By Miranda Holguin
My mother came from a very humble background.
Since her father wandered in and out of her life, she was raised almost entirely by her mother, who had to work to support the whole family. Because she lacked a good support system at home, she eventually dropped out of high school.
Later on she got her GED and took the extra steps to get a high school diploma.
But she knew she wanted more for herself and her future children, so she worked hard and put herself through nursing school to become an RN in the hopes that she could give my siblings and I everything she didn’t have.
Ironically, by bettering her financial situation, it made it harder for her to pay for our education because the only financial aid we are eligible for is loans.
Clearly, the system used to determine how much financial aid will be given to students should be more effective.

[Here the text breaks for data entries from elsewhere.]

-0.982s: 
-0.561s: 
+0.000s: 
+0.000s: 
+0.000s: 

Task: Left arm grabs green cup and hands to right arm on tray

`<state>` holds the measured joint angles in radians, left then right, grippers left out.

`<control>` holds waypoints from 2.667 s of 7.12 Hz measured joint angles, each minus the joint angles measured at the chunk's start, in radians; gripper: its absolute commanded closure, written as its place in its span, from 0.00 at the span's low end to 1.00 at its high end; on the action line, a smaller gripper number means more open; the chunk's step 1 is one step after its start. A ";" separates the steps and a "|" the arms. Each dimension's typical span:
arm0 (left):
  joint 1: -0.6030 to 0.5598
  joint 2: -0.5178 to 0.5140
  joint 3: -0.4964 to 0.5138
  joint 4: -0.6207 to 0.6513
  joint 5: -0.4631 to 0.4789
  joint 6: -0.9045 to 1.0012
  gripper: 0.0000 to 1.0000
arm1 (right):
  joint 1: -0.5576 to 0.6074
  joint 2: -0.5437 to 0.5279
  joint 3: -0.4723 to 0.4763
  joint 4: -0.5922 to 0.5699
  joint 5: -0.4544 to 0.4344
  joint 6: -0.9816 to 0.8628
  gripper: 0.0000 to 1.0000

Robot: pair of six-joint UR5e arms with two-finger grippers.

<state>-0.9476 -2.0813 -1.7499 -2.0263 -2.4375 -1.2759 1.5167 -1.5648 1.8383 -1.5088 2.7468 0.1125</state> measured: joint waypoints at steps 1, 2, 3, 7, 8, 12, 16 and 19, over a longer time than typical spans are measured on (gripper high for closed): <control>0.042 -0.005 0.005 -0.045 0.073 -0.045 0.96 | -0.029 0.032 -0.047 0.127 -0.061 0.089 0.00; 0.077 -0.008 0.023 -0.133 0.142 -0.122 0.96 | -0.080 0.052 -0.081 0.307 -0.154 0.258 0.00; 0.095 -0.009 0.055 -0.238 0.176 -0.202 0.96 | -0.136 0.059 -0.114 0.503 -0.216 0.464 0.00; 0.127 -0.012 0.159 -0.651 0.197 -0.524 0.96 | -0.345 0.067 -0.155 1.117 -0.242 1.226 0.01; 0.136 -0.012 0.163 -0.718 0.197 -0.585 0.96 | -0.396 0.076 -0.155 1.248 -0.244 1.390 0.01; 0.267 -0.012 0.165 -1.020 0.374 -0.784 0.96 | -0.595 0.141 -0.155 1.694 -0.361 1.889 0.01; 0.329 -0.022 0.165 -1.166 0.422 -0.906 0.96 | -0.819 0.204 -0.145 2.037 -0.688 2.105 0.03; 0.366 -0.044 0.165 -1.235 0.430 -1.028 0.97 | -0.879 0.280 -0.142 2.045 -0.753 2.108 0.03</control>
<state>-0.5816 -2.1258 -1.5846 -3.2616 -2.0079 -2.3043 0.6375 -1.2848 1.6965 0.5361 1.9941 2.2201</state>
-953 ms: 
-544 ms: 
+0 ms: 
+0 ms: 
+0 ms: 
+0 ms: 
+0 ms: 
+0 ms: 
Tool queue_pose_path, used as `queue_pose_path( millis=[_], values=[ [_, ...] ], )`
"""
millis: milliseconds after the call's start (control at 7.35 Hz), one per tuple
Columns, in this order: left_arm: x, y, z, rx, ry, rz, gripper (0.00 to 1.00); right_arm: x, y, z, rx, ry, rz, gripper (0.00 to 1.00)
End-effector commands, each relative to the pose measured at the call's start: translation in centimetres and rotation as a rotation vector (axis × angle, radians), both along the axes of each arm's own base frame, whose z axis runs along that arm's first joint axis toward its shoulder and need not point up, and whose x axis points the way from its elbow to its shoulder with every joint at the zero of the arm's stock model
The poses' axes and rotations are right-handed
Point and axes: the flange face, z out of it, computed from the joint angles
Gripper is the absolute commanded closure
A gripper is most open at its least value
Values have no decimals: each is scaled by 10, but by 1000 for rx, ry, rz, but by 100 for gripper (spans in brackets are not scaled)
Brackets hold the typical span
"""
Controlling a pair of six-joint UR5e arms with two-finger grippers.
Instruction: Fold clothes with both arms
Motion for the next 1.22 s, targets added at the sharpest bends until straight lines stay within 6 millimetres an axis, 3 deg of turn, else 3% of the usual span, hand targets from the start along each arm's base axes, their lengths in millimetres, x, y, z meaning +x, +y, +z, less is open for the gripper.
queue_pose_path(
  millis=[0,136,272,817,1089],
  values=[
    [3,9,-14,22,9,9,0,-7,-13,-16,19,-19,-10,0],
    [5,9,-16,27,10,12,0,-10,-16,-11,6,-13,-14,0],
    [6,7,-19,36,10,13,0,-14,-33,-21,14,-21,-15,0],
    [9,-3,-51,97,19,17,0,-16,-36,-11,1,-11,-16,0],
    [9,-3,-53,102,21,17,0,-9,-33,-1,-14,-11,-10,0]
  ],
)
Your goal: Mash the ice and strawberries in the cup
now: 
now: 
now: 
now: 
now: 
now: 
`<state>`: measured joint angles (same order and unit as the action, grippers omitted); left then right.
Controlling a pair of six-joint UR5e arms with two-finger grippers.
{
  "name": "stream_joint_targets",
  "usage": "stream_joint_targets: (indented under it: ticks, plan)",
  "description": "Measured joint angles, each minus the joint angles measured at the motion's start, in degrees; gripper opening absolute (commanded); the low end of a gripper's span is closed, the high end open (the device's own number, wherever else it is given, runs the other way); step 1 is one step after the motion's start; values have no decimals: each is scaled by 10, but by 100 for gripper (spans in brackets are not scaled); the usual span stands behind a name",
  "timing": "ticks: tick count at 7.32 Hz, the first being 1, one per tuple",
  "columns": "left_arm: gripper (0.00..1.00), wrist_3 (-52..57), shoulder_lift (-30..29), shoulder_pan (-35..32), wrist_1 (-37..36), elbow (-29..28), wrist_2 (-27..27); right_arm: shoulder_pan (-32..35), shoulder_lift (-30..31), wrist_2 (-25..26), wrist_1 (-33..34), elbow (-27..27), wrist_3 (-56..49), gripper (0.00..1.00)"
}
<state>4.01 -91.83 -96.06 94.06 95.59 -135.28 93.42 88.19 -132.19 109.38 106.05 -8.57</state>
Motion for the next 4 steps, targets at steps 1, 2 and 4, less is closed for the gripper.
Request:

Any student who wants financial aid is required to fill out a Free Application for Federal Student Aid form, making it impossible to avoid the government’s method of determining how much aid will be awarded.
And how is this amount determined? By looking at a student’s parent or guardian’s annual income based on their taxes.
Less money will be awarded to students who have higher household incomes.
This is a flawed system because a parent’s income typically does not reflect how much money he or she has to spend on a child’s education.
In cases where the student is not in contact with his or her parent or guardian, the only alternative is to file as an independent, but this can only be done in certain circumstances, for example, if a student is an orphan or a veteran.
This can also be problematic for students who are paying for college on their own.
My ex-boyfriend faced some of these problems when he tried to enroll in college.
He had lived on his own since he was 17, but his financial aid was based on his father’s income, which made him appear to have enough money to afford college.
In reality, he was living off of a Carl’s Jr. job, barely making rent and hadn’t spoken with his father in a year or so.
When he went to the financial aid office, he was told that his only option was legal emancipation from hisparent – a lengthy process that would not guarantee his qualification as an independent.
This is just one of the many cases where someone who does not have the means to pay for college is denied the aid he should be receiving.
Honestly, aid should be rewarded based on academic performance.
We live in a democracy. Basing financial aid on academic performance is more egalitarian because it is something a student has control over.
Students who receive a GPA of 3.5 and above would get enough money to pay for their tuition and textbooks.
For example, students who are in the 3.0 to 3.5 range would get enough money to pay their tuition and anything lower than a 3.0 would only be eligible for loans, if anything. The number of classes being taken should also be taken into consideration.
Not only will this motivate students to try harder in their classes, it is only logical to invest federal student aid in students who are putting in the work to get their degrees.
Currently, there is no system in place to monitor what students spend their financial aid on once they receive it.
This leaves students the option to treat federal aid as if it is their personal income.
I am only eligible for loans that at times do not even cover the full cost of tuition, while I have friends who go out and buy drinks with their financial aid money. One even used financial aid money to take a vacation to Rome.
In order to combat this problem, a system needs to be put in place where financial aid students are required to provide proof of purchase for school-related items. Any excess funds should be returned.
In addition, I think a law should be put in place requiring students who drop out to repay the money they received from the U.S. Department of Education so that the money can be invested in the education of others who will finish their schooling.
Every person who wants to pursue a higher education should have equal means of paying for it, not based on something that is out of their control, but based on their dedication to achieving academic success.
Miranda Holguin is a fifth-year communication student with an emphasis in journalism.